2009 pandemic H1N1 influenza virus elicits similar clinical course but differential host transcriptional response in mouse, macaque, and swine infection models
- Equal contributors
1 Department of Microbiology, University of Washington, Seattle, WA, 98195, USA
2 Washington National Primate Research Center, University of Washington, Seattle, WA, 98195, USA
3 Department of Diagnostic Medicine/Pathobiology, College of Veterinary Medicine, Kansas State University, Manhattan, KS, 66506, USA
4 Influenza Division, Centers for Disease Control and Prevention, Atlanta, GA, 30333, USA
5 Laboratory of Virology, Division of Intramural Research, National Institute of Allergy and Infectious Diseases, National Institutes of Health, Rocky Mountain Laboratories, Hamilton, MT, 59840, USA
BMC Genomics 2012, 13:627 doi:10.1186/1471-2164-13-627Published: 15 November 2012
The 2009 pandemic H1N1 influenza virus emerged in swine and quickly became a major global health threat. In mouse, non human primate, and swine infection models, the pH1N1 virus efficiently replicates in the lung and induces pro-inflammatory host responses; however, whether similar or different cellular pathways were impacted by pH1N1 virus across independent infection models remains to be further defined. To address this we have performed a comparative transcriptomic analysis of acute phase responses to a single pH1N1 influenza virus, A/California/04/2009 (CA04), in the lung of mice, macaques and swine.
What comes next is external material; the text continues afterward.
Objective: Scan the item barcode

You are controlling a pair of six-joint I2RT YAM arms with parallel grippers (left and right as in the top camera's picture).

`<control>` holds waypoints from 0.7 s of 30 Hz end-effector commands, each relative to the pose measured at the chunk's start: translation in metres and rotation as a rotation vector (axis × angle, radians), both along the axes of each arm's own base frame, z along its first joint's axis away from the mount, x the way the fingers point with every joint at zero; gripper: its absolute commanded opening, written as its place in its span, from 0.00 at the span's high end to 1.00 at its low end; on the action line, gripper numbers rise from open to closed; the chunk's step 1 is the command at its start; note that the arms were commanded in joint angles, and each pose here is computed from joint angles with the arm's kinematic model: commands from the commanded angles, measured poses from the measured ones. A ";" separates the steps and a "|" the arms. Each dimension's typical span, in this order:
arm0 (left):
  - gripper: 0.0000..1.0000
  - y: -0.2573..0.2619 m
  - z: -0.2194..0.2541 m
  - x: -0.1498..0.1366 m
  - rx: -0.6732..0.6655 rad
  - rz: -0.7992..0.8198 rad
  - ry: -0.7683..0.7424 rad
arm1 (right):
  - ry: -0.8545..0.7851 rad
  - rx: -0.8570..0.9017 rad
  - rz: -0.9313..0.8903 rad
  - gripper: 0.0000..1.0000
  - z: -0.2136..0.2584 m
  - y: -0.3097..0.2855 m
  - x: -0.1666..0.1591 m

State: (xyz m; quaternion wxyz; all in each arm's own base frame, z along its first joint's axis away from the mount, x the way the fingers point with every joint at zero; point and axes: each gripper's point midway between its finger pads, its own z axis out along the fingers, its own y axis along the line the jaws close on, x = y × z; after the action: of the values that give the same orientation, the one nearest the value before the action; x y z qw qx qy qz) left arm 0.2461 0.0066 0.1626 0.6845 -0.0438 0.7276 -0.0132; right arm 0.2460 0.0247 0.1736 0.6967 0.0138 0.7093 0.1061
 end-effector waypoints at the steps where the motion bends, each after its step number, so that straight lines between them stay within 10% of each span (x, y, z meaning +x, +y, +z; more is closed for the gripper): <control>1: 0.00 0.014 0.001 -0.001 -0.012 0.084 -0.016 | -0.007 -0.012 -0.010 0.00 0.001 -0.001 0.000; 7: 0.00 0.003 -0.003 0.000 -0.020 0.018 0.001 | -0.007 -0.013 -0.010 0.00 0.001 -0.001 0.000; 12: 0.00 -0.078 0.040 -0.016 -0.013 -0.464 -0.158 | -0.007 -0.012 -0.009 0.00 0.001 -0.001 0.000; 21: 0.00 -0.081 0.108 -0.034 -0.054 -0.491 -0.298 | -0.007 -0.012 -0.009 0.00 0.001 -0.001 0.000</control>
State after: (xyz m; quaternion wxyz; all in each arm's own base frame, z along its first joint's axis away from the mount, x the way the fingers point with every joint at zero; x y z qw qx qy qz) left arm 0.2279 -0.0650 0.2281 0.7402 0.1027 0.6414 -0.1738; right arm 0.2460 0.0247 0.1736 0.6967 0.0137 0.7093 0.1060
Despite similarities in the clinical course, we observed differences in inflammatory molecules elicited, and the kinetics of their gene expression changes across all three species. We found genes associated with the retinoid X receptor (RXR) signaling pathway known to control pro-inflammatory and metabolic processes that were differentially regulated during infection in each species, though the heterodimeric RXR partner, pathway associated signaling molecules, and gene expression patterns varied among the three species.
By comparing transcriptional changes in the context of clinical and virological measures, we identified differences in the host transcriptional response to pH1N1 virus across independent models of acute infection. Antiviral resistance and the emergence of new influenza viruses have placed more focus on developing drugs that target the immune system. Underlying overt clinical disease are molecular events that suggest therapeutic targets identified in one host may not be appropriate in another.